Hlinko, who launched Act for Love a little over a year ago, is banking on the hope that the increasing numbers of people are concerned enough about finding a political match to use his site, which caters to progressive voters with the catchphrase "Take action while getting action."

"I definitely couldn't put down a list of issues everyone agrees with, and we don't want people who are just knee-jerk liberals," says Hlinko, who worked for MoveOn and founded the Draft Wesley Clark for President site that spurred the general to enter the presidential primary and later won Hlinko a job as Clark's Internet strategist.

"Certainly people here are on more of a progressive spectrum, but people want political debate.
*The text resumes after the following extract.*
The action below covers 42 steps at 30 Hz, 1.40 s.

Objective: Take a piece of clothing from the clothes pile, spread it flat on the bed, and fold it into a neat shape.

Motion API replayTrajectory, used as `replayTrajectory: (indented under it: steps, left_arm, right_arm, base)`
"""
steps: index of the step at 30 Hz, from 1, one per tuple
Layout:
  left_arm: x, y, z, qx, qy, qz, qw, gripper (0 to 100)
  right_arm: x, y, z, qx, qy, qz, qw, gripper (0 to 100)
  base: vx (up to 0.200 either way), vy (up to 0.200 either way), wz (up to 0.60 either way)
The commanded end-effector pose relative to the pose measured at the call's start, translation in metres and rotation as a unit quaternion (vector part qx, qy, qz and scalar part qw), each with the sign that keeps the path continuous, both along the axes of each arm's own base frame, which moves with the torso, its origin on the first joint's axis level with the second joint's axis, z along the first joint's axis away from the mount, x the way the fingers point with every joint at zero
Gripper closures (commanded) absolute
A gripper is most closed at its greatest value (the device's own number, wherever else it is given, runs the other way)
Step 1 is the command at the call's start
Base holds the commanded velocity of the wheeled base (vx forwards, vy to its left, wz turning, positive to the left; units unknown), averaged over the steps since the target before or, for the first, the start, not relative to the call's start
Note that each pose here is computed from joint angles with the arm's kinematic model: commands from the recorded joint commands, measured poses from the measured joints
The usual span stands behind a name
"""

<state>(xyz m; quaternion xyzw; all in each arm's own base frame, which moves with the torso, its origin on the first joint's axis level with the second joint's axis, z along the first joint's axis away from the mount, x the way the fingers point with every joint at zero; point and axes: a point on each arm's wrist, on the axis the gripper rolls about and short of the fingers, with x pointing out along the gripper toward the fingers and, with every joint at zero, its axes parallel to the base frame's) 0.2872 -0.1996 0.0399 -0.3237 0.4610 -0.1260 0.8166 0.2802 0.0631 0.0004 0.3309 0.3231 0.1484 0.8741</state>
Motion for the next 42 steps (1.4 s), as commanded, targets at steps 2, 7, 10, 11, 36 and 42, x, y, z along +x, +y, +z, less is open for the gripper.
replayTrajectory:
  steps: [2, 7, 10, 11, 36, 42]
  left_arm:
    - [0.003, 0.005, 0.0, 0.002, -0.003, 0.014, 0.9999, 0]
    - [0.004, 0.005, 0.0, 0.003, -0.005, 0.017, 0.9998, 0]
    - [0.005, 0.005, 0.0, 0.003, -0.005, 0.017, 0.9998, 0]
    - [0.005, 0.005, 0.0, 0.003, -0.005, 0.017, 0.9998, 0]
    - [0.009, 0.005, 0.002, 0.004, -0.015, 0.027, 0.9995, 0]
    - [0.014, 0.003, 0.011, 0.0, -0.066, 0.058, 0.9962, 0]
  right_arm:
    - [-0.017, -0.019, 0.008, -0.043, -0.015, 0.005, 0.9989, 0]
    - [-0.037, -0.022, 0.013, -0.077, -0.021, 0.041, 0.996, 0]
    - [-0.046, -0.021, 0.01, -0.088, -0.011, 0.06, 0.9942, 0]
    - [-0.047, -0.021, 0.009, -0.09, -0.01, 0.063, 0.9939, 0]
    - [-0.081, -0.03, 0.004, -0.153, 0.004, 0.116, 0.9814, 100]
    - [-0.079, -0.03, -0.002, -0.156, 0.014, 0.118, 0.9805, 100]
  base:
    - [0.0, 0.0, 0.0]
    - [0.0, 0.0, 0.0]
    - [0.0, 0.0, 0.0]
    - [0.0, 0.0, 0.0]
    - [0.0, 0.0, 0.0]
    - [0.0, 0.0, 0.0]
And opposites attract. A good impassioned debate is just a couple steps from passion."

Brian R. Barcaro looked at the success of conservative talk radio and news and the growing conservative market as an opening for ConservativeMatch. Barcaro doesn't subscribe to the idea that dating sites polarize people. He says people come to political dating sites with preformed, underlying values.

He also believes that the politics of people using political dating sites are shaped by those underlying values, whether religious or societal.

It follows, Barcaro says, "that the values people are looking for at an online dating site tend to correspond to a Democrat or a Republican person."

The site launched in May of this year, but Barcaro, who also runs CatholicMatch, says he expects the business to grow long past the election.

"I don't know if the election and more recent events are fueling people to look for political dating sites, or if these political events are fueling people to look in an alternative place for people with values more closely aligned with them," says Barcaro.

Tom Swanson went looking for a date online but couldn't find a conservative match at the big dating sites, which sparked his interest in founding SingleRepublican.com seven months ago. Swanson knew he was getting into what he calls a "narrow niche market," but he's proved that there is an interest in his site, to the tune of 30 new sign-ups per day.

"I think people join mainstream sites and get overwhelmed by sheer numbers and impersonal atmosphere on those sites, the giant meat market," says Swanson, who, incidentally, is dating a woman he found offline. "It helps in a way to be a smaller site, but you don't want to be too small. Being something that is obviously a polarizing type of site, you either hate it or you like it."

Attempting to buck the trend toward partisan dating, Love in War founder Bryan Carlin aims for a politically diverse crowd of singles. The site encourages nonpartisan political sparring and welcomes people who "know how to relax and not bother everyone else by screaming in their faces."

"I really loathe, and it makes me ill, the acrimony of it all and the press, the bloggers, all this hatefulness on both sides," said Carlin, who calls himself a devoted political junkie. "I'm not expecting some right-wing, left-wing love-in over the site. But it would be cool if people talked and had a clear debate. I'm all for that and that would be great. But I don't know if that really happens."

Ana from Los Angeles, who has perused eHarmony, Nerve and Love in War, says she has met the most interesting men at Love in War.

"Politics is important to me, and I want to meet a man who values that part of society as well," says Ana, 46. "The Web site has a very cleverly aimed profile that allows me to make an assessment about the attitudes and interests of every guy that fits my more basic criteria ... age and distance."

The regular weeding-out of made-for-the-moment dot-com businesses will probably include a few of the political dating sites once the fever pitch of election season passes, and the issues that roil people today are going to be around tomorrow, providing endless grist as the search for the right match continues online. Political polarization may in the end be a necessary evil that comes with the chance for a match made in heaven.

As Hlinko puts it: "There's a whole range of issues that are not going to go away soon. People vote every four years, but if all goes well they're having sex more often than that."


By Jeff Nachtigal

Jeff Nachtigal is an editorial fellow at Salon.